Give back the entries in full, exactly as they are written.
[[ The input open ]]
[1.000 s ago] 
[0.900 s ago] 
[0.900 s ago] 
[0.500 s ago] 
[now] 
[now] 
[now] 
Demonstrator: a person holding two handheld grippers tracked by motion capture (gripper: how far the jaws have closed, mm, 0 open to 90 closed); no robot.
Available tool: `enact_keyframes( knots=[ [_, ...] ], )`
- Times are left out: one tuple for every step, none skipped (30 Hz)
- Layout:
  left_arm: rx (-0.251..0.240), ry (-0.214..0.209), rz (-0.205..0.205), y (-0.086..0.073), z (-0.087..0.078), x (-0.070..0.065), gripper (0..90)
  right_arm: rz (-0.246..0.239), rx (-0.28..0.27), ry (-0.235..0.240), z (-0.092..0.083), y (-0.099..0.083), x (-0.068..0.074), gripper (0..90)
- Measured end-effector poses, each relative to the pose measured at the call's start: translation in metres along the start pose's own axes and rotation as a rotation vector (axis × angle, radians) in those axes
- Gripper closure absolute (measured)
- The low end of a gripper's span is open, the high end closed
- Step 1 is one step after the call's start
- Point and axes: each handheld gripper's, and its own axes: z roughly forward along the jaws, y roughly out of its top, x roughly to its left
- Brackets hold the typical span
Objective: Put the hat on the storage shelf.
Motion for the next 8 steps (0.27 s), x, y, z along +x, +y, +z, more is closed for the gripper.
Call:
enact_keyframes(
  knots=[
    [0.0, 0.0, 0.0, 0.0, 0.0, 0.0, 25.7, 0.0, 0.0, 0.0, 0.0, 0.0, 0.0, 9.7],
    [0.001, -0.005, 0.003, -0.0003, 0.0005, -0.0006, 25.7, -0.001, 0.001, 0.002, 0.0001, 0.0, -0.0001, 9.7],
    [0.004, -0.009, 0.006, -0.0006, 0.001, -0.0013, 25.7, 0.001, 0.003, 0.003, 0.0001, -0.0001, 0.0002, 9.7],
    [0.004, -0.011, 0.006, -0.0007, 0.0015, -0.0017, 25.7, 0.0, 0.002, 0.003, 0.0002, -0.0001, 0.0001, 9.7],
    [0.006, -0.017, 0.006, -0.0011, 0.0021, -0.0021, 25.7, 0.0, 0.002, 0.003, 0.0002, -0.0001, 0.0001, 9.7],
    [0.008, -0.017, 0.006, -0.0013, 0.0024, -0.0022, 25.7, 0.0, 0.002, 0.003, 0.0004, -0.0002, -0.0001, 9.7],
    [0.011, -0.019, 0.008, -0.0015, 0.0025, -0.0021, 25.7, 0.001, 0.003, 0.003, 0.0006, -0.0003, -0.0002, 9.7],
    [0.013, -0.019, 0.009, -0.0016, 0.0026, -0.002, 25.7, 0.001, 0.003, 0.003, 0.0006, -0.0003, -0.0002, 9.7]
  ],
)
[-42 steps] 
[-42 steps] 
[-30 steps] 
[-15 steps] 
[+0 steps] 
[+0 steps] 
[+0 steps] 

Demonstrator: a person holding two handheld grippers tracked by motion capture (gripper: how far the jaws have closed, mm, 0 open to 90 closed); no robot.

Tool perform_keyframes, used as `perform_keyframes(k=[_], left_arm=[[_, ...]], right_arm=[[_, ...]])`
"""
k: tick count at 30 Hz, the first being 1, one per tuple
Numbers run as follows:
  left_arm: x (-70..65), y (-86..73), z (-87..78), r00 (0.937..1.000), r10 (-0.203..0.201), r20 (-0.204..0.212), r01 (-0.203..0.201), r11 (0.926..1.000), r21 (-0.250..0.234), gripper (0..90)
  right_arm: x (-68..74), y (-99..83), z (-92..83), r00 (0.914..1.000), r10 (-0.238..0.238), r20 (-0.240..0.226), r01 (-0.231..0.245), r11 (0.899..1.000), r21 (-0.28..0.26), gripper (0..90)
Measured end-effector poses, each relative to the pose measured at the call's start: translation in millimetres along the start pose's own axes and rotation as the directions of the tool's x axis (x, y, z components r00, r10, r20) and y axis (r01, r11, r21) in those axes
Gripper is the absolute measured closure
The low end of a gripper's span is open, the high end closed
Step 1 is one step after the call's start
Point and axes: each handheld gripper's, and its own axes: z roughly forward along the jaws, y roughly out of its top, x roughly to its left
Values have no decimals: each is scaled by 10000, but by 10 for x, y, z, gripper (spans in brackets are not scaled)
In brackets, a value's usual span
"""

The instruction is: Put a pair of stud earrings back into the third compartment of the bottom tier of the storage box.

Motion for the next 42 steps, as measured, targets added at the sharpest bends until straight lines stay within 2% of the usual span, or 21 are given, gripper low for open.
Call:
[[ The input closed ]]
[Answer box]:
[1.000 s ago] 
[0.900 s ago] 
[0.900 s ago] 
[0.500 s ago] 
[now] 
[now] 
[now] 
Demonstrator: a person holding two handheld grippers tracked by motion capture (gripper: how far the jaws have closed, mm, 0 open to 90 closed); no robot.
Available tool: `enact_keyframes( knots=[ [_, ...] ], )`
- Times are left out: one tuple for every step, none skipped (30 Hz)
- Layout:
  left_arm: rx (-0.251..0.240), ry (-0.214..0.209), rz (-0.205..0.205), y (-0.086..0.073), z (-0.087..0.078), x (-0.070..0.065), gripper (0..90)
  right_arm: rz (-0.246..0.239), rx (-0.28..0.27), ry (-0.235..0.240), z (-0.092..0.083), y (-0.099..0.083), x (-0.068..0.074), gripper (0..90)
- Measured end-effector poses, each relative to the pose measured at the call's start: translation in metres along the start pose's own axes and rotation as a rotation vector (axis × angle, radians) in those axes
- Gripper closure absolute (measured)
- The low end of a gripper's span is open, the high end closed
- Step 1 is one step after the call's start
- Point and axes: each handheld gripper's, and its own axes: z roughly forward along the jaws, y roughly out of its top, x roughly to its left
- Brackets hold the typical span
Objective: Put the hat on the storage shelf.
Motion for the next 8 steps (0.27 s), x, y, z along +x, +y, +z, more is closed for the gripper.
Call:
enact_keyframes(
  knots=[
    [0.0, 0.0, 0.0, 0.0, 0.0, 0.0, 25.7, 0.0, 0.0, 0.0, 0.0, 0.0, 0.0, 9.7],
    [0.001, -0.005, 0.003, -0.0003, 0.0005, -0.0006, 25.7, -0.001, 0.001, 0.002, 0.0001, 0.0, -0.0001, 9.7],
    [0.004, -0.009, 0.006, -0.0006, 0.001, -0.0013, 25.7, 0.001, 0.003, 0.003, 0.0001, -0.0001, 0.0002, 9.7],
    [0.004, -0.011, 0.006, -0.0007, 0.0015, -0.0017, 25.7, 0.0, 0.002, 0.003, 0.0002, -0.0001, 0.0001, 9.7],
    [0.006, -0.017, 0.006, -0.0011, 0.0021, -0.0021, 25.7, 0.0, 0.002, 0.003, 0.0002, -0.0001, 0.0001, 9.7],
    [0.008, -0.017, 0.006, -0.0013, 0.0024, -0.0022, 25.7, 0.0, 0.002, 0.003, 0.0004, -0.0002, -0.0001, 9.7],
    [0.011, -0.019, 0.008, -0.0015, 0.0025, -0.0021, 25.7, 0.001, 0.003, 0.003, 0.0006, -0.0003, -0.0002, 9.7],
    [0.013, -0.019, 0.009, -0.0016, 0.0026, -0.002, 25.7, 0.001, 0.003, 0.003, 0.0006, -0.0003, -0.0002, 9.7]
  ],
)
[-42 steps] 
[-42 steps] 
[-30 steps] 
[-15 steps] 
[+0 steps] 
[+0 steps] 
[+0 steps] 

Demonstrator: a person holding two handheld grippers tracked by motion capture (gripper: how far the jaws have closed, mm, 0 open to 90 closed); no robot.

Tool perform_keyframes, used as `perform_keyframes(k=[_], left_arm=[[_, ...]], right_arm=[[_, ...]])`
"""
k: tick count at 30 Hz, the first being 1, one per tuple
Numbers run as follows:
  left_arm: x (-70..65), y (-86..73), z (-87..78), r00 (0.937..1.000), r10 (-0.203..0.201), r20 (-0.204..0.212), r01 (-0.203..0.201), r11 (0.926..1.000), r21 (-0.250..0.234), gripper (0..90)
  right_arm: x (-68..74), y (-99..83), z (-92..83), r00 (0.914..1.000), r10 (-0.238..0.238), r20 (-0.240..0.226), r01 (-0.231..0.245), r11 (0.899..1.000), r21 (-0.28..0.26), gripper (0..90)
Measured end-effector poses, each relative to the pose measured at the call's start: translation in millimetres along the start pose's own axes and rotation as the directions of the tool's x axis (x, y, z components r00, r10, r20) and y axis (r01, r11, r21) in those axes
Gripper is the absolute measured closure
The low end of a gripper's span is open, the high end closed
Step 1 is one step after the call's start
Point and axes: each handheld gripper's, and its own axes: z roughly forward along the jaws, y roughly out of its top, x roughly to its left
Values have no decimals: each is scaled by 10000, but by 10 for x, y, z, gripper (spans in brackets are not scaled)
In brackets, a value's usual span
"""

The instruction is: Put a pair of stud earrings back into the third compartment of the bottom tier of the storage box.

Motion for the next 42 steps, as measured, targets added at the sharpest bends until straight lines stay within 2% of the usual span, or 21 are given, gripper low for open.
Call:

This exercise requires nothing further.